## Task prompt
Retyping the entire listing exactly is the task.

[Data segment Boundary: Start]

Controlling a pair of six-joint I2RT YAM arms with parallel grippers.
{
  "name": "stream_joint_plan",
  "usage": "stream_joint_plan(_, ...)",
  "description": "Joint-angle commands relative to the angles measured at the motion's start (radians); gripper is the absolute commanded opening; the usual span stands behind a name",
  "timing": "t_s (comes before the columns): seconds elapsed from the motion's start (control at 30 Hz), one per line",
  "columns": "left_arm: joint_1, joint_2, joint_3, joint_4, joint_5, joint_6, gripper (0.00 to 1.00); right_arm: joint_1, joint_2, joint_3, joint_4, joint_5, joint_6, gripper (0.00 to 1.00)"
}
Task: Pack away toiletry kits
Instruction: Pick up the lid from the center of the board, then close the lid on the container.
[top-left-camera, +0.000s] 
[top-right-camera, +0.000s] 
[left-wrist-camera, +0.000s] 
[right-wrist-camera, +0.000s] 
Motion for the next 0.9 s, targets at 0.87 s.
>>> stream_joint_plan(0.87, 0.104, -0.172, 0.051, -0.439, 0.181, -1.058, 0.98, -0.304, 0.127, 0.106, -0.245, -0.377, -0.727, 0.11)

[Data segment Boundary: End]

## Result for this task
Controlling a pair of six-joint I2RT YAM arms with parallel grippers.
{
  "name": "stream_joint_plan",
  "usage": "stream_joint_plan(_, ...)",
  "description": "Joint-angle commands relative to the angles measured at the motion's start (radians); gripper is the absolute commanded opening; the usual span stands behind a name",
  "timing": "t_s (comes before the columns): seconds elapsed from the motion's start (control at 30 Hz), one per line",
  "columns": "left_arm: joint_1, joint_2, joint_3, joint_4, joint_5, joint_6, gripper (0.00 to 1.00); right_arm: joint_1, joint_2, joint_3, joint_4, joint_5, joint_6, gripper (0.00 to 1.00)"
}
Task: Pack away toiletry kits
Instruction: Pick up the lid from the center of the board, then close the lid on the container.
[top-left-camera, +0.000s] 
[top-right-camera, +0.000s] 
[left-wrist-camera, +0.000s] 
[right-wrist-camera, +0.000s] 
Motion for the next 0.9 s, targets at 0.87 s.
>>> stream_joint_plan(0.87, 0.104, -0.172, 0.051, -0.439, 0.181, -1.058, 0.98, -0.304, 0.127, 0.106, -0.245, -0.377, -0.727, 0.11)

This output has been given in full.